Install & Authenticate

# Install the Modal client (if not already in requirements.txt)
(.venv) pip install modal


modal token new

This opens a browser window to log in. Once authenticated, your token is saved locally at ~/.modal.toml.

Create the Shared Volume

Both Modal apps share a persistent volume for caching model weights (~65 GB for Qwen 2.5 32B, ~1 GB for InsightFace).
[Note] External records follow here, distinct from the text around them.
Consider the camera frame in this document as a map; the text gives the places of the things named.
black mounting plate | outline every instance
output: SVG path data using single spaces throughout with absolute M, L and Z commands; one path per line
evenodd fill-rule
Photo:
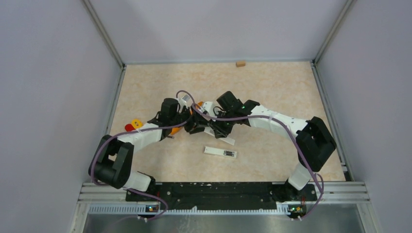
M 210 183 L 156 183 L 150 194 L 167 202 L 170 210 L 268 210 L 276 209 L 275 193 L 284 189 L 284 184 L 272 182 L 210 182 Z M 293 201 L 317 200 L 314 185 L 307 184 L 300 197 Z M 127 192 L 126 201 L 153 201 L 152 198 Z

white wall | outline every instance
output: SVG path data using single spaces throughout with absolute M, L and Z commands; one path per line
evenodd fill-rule
M 410 232 L 412 1 L 357 1 L 320 63 L 356 180 L 383 232 Z
M 313 59 L 346 0 L 92 0 L 126 63 Z
M 0 232 L 69 229 L 119 73 L 79 0 L 0 2 Z

small brown block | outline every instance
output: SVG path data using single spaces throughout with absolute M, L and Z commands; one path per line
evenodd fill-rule
M 244 67 L 246 65 L 246 61 L 237 61 L 236 67 Z

metal frame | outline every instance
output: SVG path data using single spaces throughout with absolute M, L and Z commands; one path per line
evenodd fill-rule
M 91 20 L 95 24 L 96 29 L 98 30 L 99 34 L 101 35 L 102 39 L 104 40 L 107 48 L 111 52 L 112 56 L 116 59 L 116 62 L 118 65 L 122 68 L 122 72 L 119 78 L 119 83 L 116 89 L 116 94 L 112 103 L 112 109 L 110 113 L 110 118 L 106 126 L 106 133 L 110 132 L 110 128 L 113 122 L 114 118 L 114 113 L 116 110 L 117 102 L 119 99 L 120 95 L 120 90 L 121 86 L 123 83 L 124 75 L 125 75 L 125 70 L 126 70 L 126 65 L 122 61 L 119 53 L 117 52 L 115 46 L 113 45 L 112 40 L 110 39 L 109 35 L 107 34 L 103 24 L 99 20 L 98 15 L 96 14 L 96 11 L 94 10 L 92 4 L 90 3 L 89 0 L 81 0 L 84 7 L 86 8 L 87 12 L 89 13 Z M 334 120 L 334 113 L 333 109 L 330 106 L 329 98 L 327 96 L 326 90 L 323 85 L 323 80 L 322 77 L 320 76 L 317 65 L 321 61 L 325 51 L 327 50 L 328 46 L 330 45 L 331 41 L 333 40 L 334 36 L 336 35 L 337 31 L 339 30 L 342 22 L 347 16 L 347 13 L 351 10 L 353 7 L 354 3 L 356 0 L 348 0 L 346 4 L 344 5 L 344 8 L 340 12 L 338 18 L 335 21 L 335 24 L 333 25 L 332 29 L 330 30 L 329 34 L 327 35 L 325 41 L 323 42 L 319 52 L 317 53 L 316 57 L 313 59 L 311 62 L 311 68 L 313 71 L 313 75 L 316 80 L 316 84 L 319 89 L 319 94 L 322 100 L 322 103 L 325 108 L 326 112 L 326 117 L 330 123 L 331 131 L 333 136 L 335 137 L 338 145 L 338 153 L 341 158 L 341 162 L 343 165 L 343 170 L 351 170 L 350 164 L 345 158 L 345 146 L 343 145 L 343 142 L 341 141 L 341 136 L 340 136 L 340 130 L 339 127 Z M 95 208 L 97 205 L 111 205 L 111 206 L 117 206 L 117 207 L 135 207 L 134 214 L 139 213 L 139 206 L 136 203 L 132 202 L 126 202 L 125 201 L 126 197 L 126 191 L 121 190 L 121 189 L 114 189 L 110 186 L 95 186 L 92 183 L 84 183 L 83 187 L 81 189 L 75 214 L 73 217 L 72 225 L 71 225 L 71 230 L 70 232 L 72 233 L 81 233 L 84 230 L 85 223 L 86 223 L 86 218 L 87 214 L 89 213 L 90 210 L 92 212 L 90 213 L 100 213 L 104 214 L 102 212 L 99 212 L 99 210 L 104 210 L 104 208 Z M 289 205 L 289 204 L 299 204 L 297 202 L 285 202 L 284 205 Z M 375 233 L 375 232 L 381 232 L 381 227 L 379 225 L 379 222 L 374 214 L 369 195 L 366 190 L 366 186 L 364 182 L 325 182 L 325 193 L 323 195 L 323 198 L 320 202 L 320 204 L 356 204 L 359 210 L 360 218 L 363 223 L 364 229 L 366 233 Z M 254 213 L 259 213 L 259 214 L 279 214 L 282 211 L 275 211 L 273 210 L 272 212 L 266 211 L 266 212 L 259 212 L 259 211 L 254 211 Z M 198 210 L 188 210 L 188 211 L 168 211 L 167 214 L 201 214 L 200 211 Z M 239 214 L 250 214 L 249 212 L 243 212 Z

floor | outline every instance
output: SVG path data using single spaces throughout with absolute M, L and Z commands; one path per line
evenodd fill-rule
M 164 98 L 187 90 L 199 101 L 215 101 L 230 90 L 241 101 L 256 100 L 282 114 L 311 119 L 326 115 L 309 62 L 161 64 L 127 66 L 111 134 L 138 118 L 155 117 Z M 180 131 L 134 155 L 133 170 L 159 182 L 284 181 L 298 163 L 293 144 L 268 131 L 236 125 L 234 146 L 206 133 Z M 238 152 L 236 159 L 204 154 L 204 146 Z M 335 151 L 320 174 L 325 181 L 344 181 Z

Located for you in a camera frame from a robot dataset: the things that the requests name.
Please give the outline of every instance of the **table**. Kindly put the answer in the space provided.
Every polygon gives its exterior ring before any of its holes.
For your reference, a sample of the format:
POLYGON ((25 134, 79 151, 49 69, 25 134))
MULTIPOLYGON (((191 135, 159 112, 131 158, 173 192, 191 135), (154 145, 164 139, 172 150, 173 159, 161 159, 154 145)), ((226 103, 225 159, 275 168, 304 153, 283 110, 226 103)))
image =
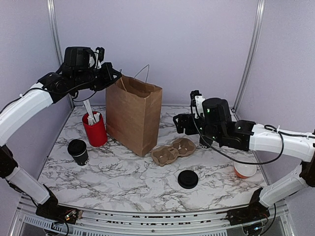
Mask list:
MULTIPOLYGON (((105 107, 93 110, 105 117, 105 107)), ((266 186, 259 167, 255 176, 240 179, 232 161, 209 149, 197 147, 191 156, 160 167, 150 154, 139 157, 110 137, 106 145, 92 147, 82 125, 85 113, 84 107, 74 109, 39 177, 39 182, 49 187, 62 204, 125 212, 200 211, 247 204, 255 190, 266 186), (88 165, 78 166, 67 153, 73 139, 87 143, 88 165), (183 189, 177 183, 183 170, 198 174, 195 188, 183 189)), ((169 145, 179 137, 187 137, 198 145, 197 135, 176 132, 172 118, 180 113, 189 113, 189 108, 162 107, 158 146, 169 145)), ((222 151, 236 159, 255 160, 251 152, 227 147, 222 151)))

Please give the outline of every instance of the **robotic arm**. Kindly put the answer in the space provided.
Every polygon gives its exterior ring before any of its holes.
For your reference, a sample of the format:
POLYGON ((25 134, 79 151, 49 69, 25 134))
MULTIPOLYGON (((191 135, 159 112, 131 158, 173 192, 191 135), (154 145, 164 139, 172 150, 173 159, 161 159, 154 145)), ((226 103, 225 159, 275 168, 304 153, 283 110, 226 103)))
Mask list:
POLYGON ((68 94, 74 96, 83 89, 101 91, 120 79, 121 73, 114 70, 110 62, 100 64, 104 52, 103 48, 97 48, 95 52, 87 47, 66 48, 64 62, 56 73, 48 73, 39 79, 0 112, 0 177, 38 203, 37 215, 75 223, 80 212, 58 205, 55 195, 18 165, 6 143, 26 121, 68 94))
POLYGON ((301 165, 290 174, 256 190, 249 206, 229 210, 227 219, 231 225, 259 220, 264 218, 264 215, 269 217, 268 208, 274 203, 305 187, 315 187, 314 133, 280 130, 248 120, 234 122, 226 100, 205 99, 198 90, 192 91, 190 98, 191 114, 179 114, 173 121, 178 133, 199 134, 199 142, 203 148, 215 149, 211 144, 218 142, 220 147, 226 146, 243 151, 269 151, 302 160, 301 165))

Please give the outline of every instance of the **bowl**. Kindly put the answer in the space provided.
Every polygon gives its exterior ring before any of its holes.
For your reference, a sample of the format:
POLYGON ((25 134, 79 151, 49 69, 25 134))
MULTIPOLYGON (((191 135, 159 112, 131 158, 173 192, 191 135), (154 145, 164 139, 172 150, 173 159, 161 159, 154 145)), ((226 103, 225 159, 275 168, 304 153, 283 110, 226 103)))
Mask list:
MULTIPOLYGON (((246 160, 246 162, 254 163, 252 160, 246 160)), ((257 166, 234 162, 234 171, 239 178, 249 178, 256 174, 257 166)))

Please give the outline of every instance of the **black coffee cup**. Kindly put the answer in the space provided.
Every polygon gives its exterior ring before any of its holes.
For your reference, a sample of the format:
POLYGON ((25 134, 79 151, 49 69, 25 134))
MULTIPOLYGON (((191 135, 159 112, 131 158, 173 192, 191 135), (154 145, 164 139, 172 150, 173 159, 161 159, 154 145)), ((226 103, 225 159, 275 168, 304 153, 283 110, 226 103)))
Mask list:
POLYGON ((79 166, 84 166, 89 162, 87 145, 82 140, 72 140, 68 145, 68 153, 73 157, 79 166))

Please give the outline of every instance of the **vertical metal pole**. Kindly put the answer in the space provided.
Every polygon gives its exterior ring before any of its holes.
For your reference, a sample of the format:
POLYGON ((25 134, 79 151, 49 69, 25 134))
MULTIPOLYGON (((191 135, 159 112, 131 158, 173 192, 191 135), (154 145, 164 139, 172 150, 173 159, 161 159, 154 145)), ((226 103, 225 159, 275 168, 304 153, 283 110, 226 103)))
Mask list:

The volume is created automatically on first deploy, but you can also create it explicitly:

Deploy the Face Processor

modal deploy backend/modal_vision.py

This deploys the clariti-face app with:

  • InsightFace buffalo_l (RetinaFace + ArcFace) baked into the container image
  • An A100-80GB GPU with 1 warm container

On first deploy, the container image is built (~2–3 min).

Deploy the RAG LLM

modal deploy backend/modal_rag_output.py

This deploys the clariti-rag-llm app with:

  • Qwen 2.5 32B Instruct loaded in float16
  • An A100-80GB GPU with 1 warm container
  • Model weights stored in the clariti-model-cache volume

First run note: The very first invocation after deploying clariti-rag-llm will download ~65 GB of model weights from Hugging Face. This takes 5–10 minutes. All subsequent calls (even after container restarts) reuse the cached weights from the persistent volume.

Verify Deployments

# List running Modal apps
modal app list

# You should see:
#   clariti-face        (deployed)
#   clariti-rag-llm     (deployed)

Useful Modal Commands

# Redeploy after code changes
modal deploy backend/modal_vision.py
modal deploy backend/modal_rag_output.py

# Stop running apps (to save costs)
modal app stop clariti-face
modal app stop clariti-rag-llm

# Run a Modal file locally for testing (uses Modal's cloud GPUs)
modal run backend/modal_vision.py
modal run backend/modal_rag_output.py

4. Start the Backend Server

cd backend
python main.py

The server starts on http://localhost:8000. API docs available at http://localhost:8000/docs.

5. Frontend Setup

cd frontend

# Install dependencies
npm install

Configure Environment Variables

Create a frontend/.env file:

# Supabase — Client-side connection (use the anon/public key, NOT the service key)
EXPO_PUBLIC_SUPABASE_URL=your_supabase_project_url
EXPO_PUBLIC_SUPABASE_ANON_KEY=your_supabase_anon_key

# Backend API — FastAPI edge server URL (use ngrok URL for physical devices)
EXPO_PUBLIC_BACKEND_API_URL=your_backend_api_url

Start the Expo Dev Server

npx expo start

Scan the QR code with Expo Go (iOS/Android) or press i for iOS simulator / a for Android emulator.

Clariti — Because every memory matters.